Zacharia 8:14-23. Zacharia heeft een goede boodschap voor het volk Israël. Na een tijd van oordeel zal er een nieuwe tijd van heil aanbreken. Eerst keerden allerlei volkeren zich tégen Israël. Nu zullen ze Israël gunstig gezind zijn. Als een Joodse man op weg gaat naar Jeruzalem, dan willen er allerlei heidense mannen met hem mee. Want de heidenen hebben gezien dat God mét de Joden is. Ze grijpen die Joodse man bij de slip van zijn mantel.

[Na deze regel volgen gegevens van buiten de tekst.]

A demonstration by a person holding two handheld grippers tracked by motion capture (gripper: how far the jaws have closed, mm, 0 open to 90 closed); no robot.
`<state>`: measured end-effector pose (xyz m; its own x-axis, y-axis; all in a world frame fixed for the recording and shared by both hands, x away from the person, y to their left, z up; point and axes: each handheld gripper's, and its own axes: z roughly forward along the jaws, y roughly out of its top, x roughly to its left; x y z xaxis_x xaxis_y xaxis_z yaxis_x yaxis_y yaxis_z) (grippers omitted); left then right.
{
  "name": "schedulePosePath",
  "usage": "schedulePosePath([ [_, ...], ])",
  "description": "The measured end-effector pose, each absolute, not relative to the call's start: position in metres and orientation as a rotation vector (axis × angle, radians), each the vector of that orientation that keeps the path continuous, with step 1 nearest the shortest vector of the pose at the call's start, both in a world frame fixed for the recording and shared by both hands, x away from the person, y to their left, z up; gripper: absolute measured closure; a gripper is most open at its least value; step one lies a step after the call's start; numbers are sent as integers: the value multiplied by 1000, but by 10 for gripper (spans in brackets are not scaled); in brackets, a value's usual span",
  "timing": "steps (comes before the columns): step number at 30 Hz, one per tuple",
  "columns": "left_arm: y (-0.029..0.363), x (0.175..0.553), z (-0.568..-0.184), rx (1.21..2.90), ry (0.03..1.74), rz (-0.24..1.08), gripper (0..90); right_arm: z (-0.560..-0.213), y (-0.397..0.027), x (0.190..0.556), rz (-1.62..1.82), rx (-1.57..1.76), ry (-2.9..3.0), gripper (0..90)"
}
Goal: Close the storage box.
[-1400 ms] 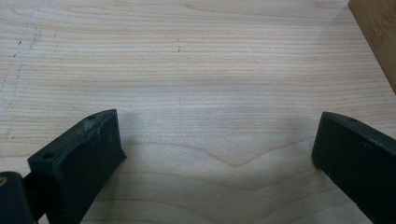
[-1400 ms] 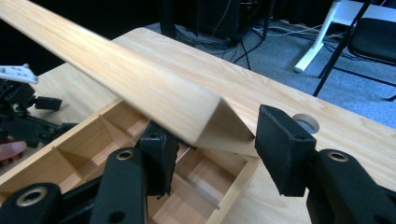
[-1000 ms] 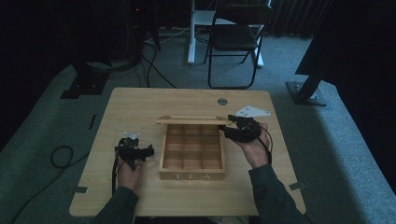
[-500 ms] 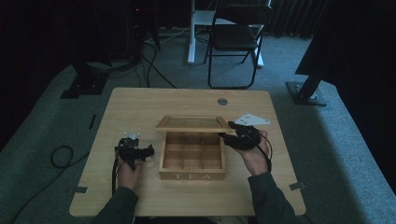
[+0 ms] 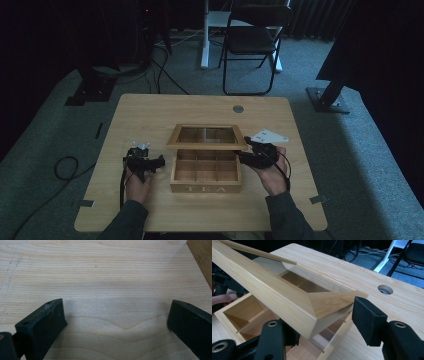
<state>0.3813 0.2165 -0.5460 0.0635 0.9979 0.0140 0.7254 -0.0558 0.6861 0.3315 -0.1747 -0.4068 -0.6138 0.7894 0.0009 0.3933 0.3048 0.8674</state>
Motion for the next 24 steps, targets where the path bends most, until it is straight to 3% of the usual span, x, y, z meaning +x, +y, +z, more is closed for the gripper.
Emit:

Hoe zag dat uiteinde van de mantel van een Joodse man eruit? Daar hingen een paar draden aan, de zogenaamde gedenkkwasten, ook wel schouwdraden genoemd, of in het Hebreeuws: tzietziet. God heeft Zijn volk Israël geboden om aan de hoeken van de kleding gedenkkwasten te hangen, als een herinnering aan de geboden die Hij gegeven heeft (Numeri 15:37-41). Israël is geroepen om als een heilig volk voor de Heere te leven.
We weten weinig van hoe Jezus eruit zag. Hij had geen opvallend voorkomen. In de hof van Getsemané moest Judas Jezus met een kus aanwijzen; blijkbaar was er weinig verschil te zien tussen Jezus en Zijn discipelen. Over het uiterlijk van Jezus wordt eigenlijk maar één ding duidelijk gezegd: ook Hij droeg naar Gods gebod aan het uiteinde van Zijn kleed de gedenkkwasten. Een paar keer lees je dat zieken naar die schouwdraden grijpen, en dan beter worden. Eigenlijk is de kerk vergeten hoe Jezus eruit zag. Zelden of nooit zie je op schilderijen van Jezus of in een kinderbijbel de gedenkkwasten afgebeeld.
Een mooi beeld geeft Zacharia hier: één keer zullen de heidenen zien dat God met Israël is. Je ziet dat al gebeuren rondom die ene Joodse Man, Jezus Christus. Hij is Immanuël, God met ons. Hem mogen we aangrijpen als onze Redder en Heiland. Samen met Hem mogen we met vreugde de God van Israël dienen.